The winter has seasoned those seeds, and they have slept, and now they will wake like new wisdom rattling around inside of a discarded soul, now reclaimed as a bride.

Love, have you heard how those little things grow like weeds?

 

Snowed In Together

He caught me in kitchen.

"I'm throwing carbs down as fast as I can," I said, "trying to put on weight. I'm frozen. Can't get warm. Every year I can make it alright through November and December... I can pass up all that junk food... but after you went to bed last night I ate half a sleeve of saltine crackers, just hoping for a little more insulation."

He laughed. Grabbed me through my five layers, and pulled me into himself. He said, "Bring it. I could stand a little more of you. A man likes to drive a road with some curves to it."

We were snowed in, and his hands roamed. I stretched out at his touch, worried those crackers had done their work while I slept.
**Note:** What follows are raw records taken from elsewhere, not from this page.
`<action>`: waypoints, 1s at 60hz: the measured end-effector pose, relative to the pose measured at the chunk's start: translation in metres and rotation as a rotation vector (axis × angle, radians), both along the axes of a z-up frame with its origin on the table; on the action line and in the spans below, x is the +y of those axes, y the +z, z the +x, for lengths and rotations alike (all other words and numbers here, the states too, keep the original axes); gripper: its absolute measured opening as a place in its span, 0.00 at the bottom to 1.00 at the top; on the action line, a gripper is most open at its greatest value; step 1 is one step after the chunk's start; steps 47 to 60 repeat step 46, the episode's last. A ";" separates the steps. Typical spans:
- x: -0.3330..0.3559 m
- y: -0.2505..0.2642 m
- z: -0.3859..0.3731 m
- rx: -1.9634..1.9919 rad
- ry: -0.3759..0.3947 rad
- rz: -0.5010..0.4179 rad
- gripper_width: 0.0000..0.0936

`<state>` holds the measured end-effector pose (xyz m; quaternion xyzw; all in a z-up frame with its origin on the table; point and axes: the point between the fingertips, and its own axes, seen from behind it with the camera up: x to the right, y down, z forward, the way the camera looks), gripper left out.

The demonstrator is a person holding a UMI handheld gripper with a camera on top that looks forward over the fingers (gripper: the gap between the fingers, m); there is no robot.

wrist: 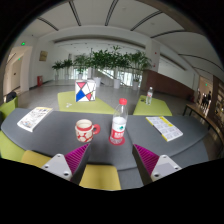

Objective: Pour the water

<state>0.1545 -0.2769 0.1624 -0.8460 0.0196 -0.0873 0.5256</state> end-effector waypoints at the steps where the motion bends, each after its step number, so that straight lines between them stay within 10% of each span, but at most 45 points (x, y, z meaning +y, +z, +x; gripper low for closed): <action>1: -0.010 0.004 -0.004 0.005 -0.004 -0.002 0.91; 26: -0.186 0.071 -0.071 0.081 -0.032 0.026 0.91; 60: -0.218 0.091 -0.078 0.045 -0.031 0.067 0.91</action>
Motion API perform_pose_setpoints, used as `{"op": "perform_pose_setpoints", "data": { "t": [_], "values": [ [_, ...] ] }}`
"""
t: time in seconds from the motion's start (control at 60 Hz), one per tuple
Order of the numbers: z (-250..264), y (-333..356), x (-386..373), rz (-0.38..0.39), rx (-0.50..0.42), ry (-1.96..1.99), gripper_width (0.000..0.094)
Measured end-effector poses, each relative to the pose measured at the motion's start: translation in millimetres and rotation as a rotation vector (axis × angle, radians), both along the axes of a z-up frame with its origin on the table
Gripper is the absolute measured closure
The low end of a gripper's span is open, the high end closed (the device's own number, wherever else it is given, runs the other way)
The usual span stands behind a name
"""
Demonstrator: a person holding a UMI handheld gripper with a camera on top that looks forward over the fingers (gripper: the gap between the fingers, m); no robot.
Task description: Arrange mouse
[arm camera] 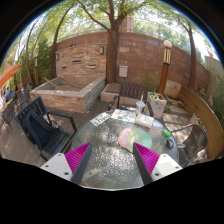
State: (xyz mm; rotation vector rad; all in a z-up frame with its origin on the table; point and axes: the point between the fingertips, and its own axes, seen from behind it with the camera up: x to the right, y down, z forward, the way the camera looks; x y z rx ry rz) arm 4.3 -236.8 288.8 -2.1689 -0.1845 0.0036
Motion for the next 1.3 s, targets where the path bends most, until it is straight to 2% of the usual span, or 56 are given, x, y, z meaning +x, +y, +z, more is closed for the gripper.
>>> {"op": "perform_pose_setpoints", "data": {
  "t": [0.083,0.183,0.3,0.467,0.75,0.967,1.067,1.133,1.167,1.183,1.3],
  "values": [
    [-7.5,-7.3,11.1,-0.02,-0.026,-0.001,0.0078],
    [-51.0,-1.2,51.5,-0.038,-0.074,0.007,0.0074],
    [-109.4,1.8,116.6,-0.066,-0.141,0.004,0.0085],
    [-182.6,17.8,230.9,-0.144,-0.211,-0.024,0.0084],
    [-240.6,129.5,390.0,-0.28,-0.145,-0.008,0.0086],
    [-273.5,225.8,439.8,-0.312,-0.1,0.016,0.0086],
    [-293.5,255.7,451.3,-0.314,-0.108,0.023,0.0168],
    [-302.1,256.2,440.2,-0.31,-0.125,0.037,0.0295],
    [-304.4,263.6,442.0,-0.313,-0.113,0.048,0.04],
    [-303.2,263.3,441.2,-0.31,-0.112,0.047,0.0424],
    [-301.2,263.8,441.5,-0.311,-0.099,0.032,0.0511]
  ]
}}
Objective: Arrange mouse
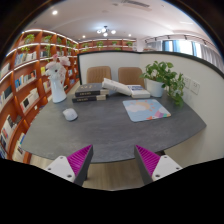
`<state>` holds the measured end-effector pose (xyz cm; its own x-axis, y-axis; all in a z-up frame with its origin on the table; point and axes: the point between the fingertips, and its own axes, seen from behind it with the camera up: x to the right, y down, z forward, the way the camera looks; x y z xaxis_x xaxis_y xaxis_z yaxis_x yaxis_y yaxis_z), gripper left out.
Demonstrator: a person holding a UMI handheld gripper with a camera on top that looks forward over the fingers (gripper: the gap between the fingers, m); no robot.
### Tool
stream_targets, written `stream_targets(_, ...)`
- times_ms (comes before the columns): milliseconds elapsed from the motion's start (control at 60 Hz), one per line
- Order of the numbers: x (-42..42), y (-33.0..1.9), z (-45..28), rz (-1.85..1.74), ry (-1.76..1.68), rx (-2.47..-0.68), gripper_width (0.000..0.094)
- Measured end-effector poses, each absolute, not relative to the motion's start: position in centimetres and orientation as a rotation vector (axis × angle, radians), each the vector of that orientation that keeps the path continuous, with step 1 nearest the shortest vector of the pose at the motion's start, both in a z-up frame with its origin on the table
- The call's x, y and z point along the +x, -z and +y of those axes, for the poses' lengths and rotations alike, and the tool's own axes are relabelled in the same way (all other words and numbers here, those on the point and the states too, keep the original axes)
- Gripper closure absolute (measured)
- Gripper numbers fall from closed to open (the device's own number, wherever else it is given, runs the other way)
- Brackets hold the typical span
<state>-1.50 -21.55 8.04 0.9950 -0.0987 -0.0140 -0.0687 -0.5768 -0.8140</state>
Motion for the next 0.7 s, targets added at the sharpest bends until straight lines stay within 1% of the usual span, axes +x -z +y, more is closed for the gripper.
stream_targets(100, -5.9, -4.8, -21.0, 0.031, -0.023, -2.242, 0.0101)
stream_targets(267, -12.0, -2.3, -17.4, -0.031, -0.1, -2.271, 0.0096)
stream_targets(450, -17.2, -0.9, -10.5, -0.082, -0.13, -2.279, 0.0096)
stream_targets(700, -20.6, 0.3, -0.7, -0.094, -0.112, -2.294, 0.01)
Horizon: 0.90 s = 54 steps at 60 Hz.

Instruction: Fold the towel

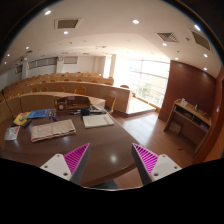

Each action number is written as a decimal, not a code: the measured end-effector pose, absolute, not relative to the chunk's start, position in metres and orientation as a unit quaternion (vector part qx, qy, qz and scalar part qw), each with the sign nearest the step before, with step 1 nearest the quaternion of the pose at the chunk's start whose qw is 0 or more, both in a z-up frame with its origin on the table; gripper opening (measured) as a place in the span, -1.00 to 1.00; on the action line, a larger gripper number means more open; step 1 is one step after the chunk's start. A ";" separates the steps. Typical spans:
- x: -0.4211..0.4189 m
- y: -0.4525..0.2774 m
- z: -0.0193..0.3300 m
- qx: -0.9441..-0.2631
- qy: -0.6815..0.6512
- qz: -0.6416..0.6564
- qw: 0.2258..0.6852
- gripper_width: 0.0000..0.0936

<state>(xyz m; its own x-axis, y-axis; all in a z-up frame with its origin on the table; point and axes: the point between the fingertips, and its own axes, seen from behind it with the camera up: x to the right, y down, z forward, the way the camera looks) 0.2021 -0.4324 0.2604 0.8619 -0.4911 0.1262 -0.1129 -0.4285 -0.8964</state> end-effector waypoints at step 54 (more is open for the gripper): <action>-0.202 -0.051 0.058 -0.893 -0.035 0.023 0.447 0.83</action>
I didn't want him to feel it if my belly was hanging over my waistband.

He tried to kiss me, but his nose hit my new glasses and made a smear. High-index lenses, and I'm still a little bit seasick. Razor sharp in the middle, but distorted on the edges.

Our marriage has survived a heck of a past few years. We've rehashed everything we tried not to feel the first ten years and everything we tried not to say the second ten. 

But here we are still, knowing everything good and everything bad about each other. I think he still loves me (and I mean the feel-kind of love) though he loves different than I do, like a long trail of airplane steam running straight across a frozen sky. I am fire and darkness. My love shows up in an unbridled blast then limps off the stage after forgetting her lines. 

My skin seems to be falling off the bones of my face lately, and I don't know what's going on with my neck. Stress has worn grooves on my forehead, and I feel nervous, because I've seen men throw away women like me for upgrades.

I guess I've seen women like me throw away men like him, too, and it's a sad thing to watch, because marriage can feel like that unicorn in The Glass Menagerie, so delicate and so fragile... until I go down in the basement and start to move around boxes of baby pictures and Christmas cards, old receipts, and clothes we never wear packed together in Rubbermaids. Imagine the work of dividing all that up. You couldn't ever do it, really. The two become one flesh, and that means your stuff gets mixed together like gravy and mashed potatoes. Your bodies get mixed up together, and your hearts, and your regrets, and your memories, and your hopes.

My daughter said the other day something so casual, I wasn't expecting it to hit me straight in the heart like it did. She was just being sixteen, teasing, spinning a caricature out of what we would be like as old people, Grandma and Grandpa, yin and yang. She talked about bringing the grandkids over, and what we'd do, and in her certainty - in her rootedness - I saw why we have been forgiving each other so long. 

Oh, it's cold outside. Too cold to go out, but he went out anyway with the eight-year-old and made a snow man and shoveled the driveway. And when he came in, I forgot to acknowledge both. He does things like that all the time, quiet things that get absorbed into the whir.

Over twenty years he's been taking care of me.

I got a piece of his lip when he kissed me in the kitchen. That man has good, hot lips. He knows how to use them, too. 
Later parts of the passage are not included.